The big thing that happens in this book is Compassion turning into a TARDIS. Which is insane, by the way, but does make sense with everything that has happened recently. The TARDIS saying she could be so much more in 'Frontier Worlds', the scanner blowing up in 'Parallel 59', the war TARDISes and Marie recognizing her in 'The Taking of Planet 5'. Basically, it's the Doctor's fault. I don't think there was any way he could have possibly predicted this fantastic development, so I can't really blame him. They say it all started in the Obverse ('The Blue Angel'). The Remote absorb information, so filtering signals to Compassion's receiver through the TARDIS programmed her with 'everything about the TARDIS'. Now, this could all be fine (more or less), as Compassion is pretty okay with being a type 102 TARDIS once the change happens.

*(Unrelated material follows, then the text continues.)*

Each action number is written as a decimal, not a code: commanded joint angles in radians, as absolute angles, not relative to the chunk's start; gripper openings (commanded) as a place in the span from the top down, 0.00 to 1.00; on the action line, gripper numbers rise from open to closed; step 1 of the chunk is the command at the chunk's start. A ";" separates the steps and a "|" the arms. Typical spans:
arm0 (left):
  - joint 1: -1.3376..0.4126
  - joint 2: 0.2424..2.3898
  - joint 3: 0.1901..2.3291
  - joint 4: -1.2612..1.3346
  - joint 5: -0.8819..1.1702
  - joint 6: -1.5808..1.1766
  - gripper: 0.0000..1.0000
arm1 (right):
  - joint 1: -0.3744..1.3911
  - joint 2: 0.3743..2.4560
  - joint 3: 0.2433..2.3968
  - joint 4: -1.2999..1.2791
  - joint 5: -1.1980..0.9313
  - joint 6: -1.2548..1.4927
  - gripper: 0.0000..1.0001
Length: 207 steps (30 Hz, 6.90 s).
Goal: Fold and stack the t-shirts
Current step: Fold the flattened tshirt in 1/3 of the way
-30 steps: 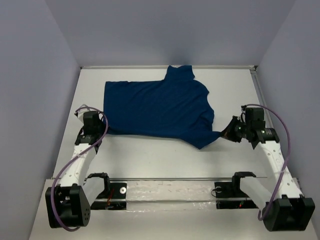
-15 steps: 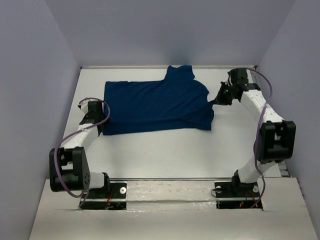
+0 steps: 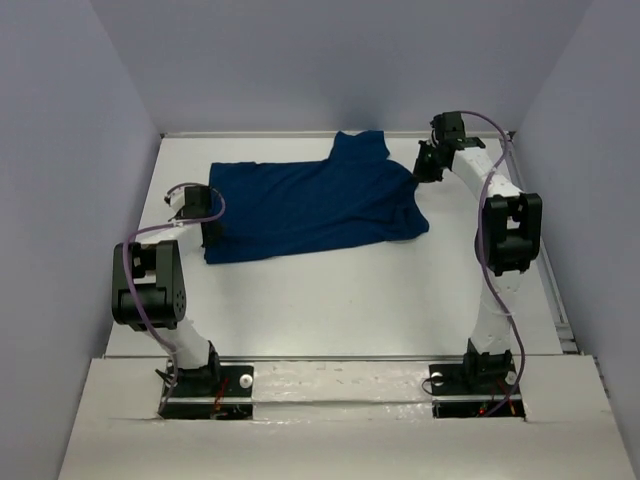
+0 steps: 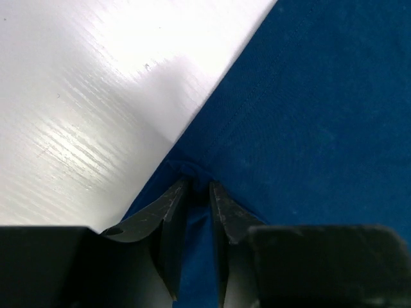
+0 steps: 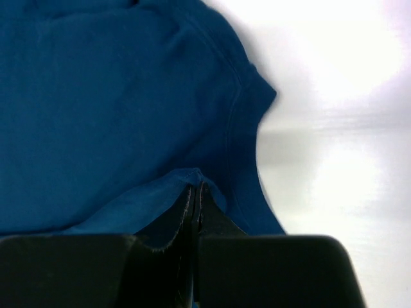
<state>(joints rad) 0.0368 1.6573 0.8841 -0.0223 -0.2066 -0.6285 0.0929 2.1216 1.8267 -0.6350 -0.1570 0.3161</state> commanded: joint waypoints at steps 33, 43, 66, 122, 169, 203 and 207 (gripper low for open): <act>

The problem is that Romana III, President of Gallifrey, wants to breed her like a dog to make 103s (like Marie) for the war against the Enemy. Romana!!! Our friend Romana! I'm scandalized. She sent two agents to Avalon to make sure the change happened according to history and to bring Compassion back to Gallifrey, even if they had to off the Doctor to do it. I cannot express how much I hated Cavis and Gandar, the Time Lord interventionists. They were like a Gallifreyan Team Rocket, but more evil and extremely unfunny. They shall not be missed. The Doctor is obviously livid (due to plot reasons, he's yelling at her while soaking wet and shirtless, which made for a funnier scene than intended), so he does the good old trick of stealing a TARDIS and running away with his companions; it just so happens that one of said companions is a TARDIS. So now we're on the run from the Time Lords, and isn't it sad to have to think of Romana as an enemy...
Final thoughts: amazing developments for the story, massive change in the status-quo, but otherwise not the a very compelling story, and I frankly don't care for Avalon at all. The character bits with the Brig and the Doctor were quite good, but we got very little of Compassion, who is basically another person by the end of this book, and Fitz does and says next to nothing throughout.
There was one haunting line in this book that I have to point out. The Doctor is putting his life on the line to prove a point to the Brigadier, he's about to be shot down and thinks
Maybe next time he'll be someone who could control his destiny, and not have to make this gestures.
Knowing how Eight dies and who he becomes, this is heartbreaking.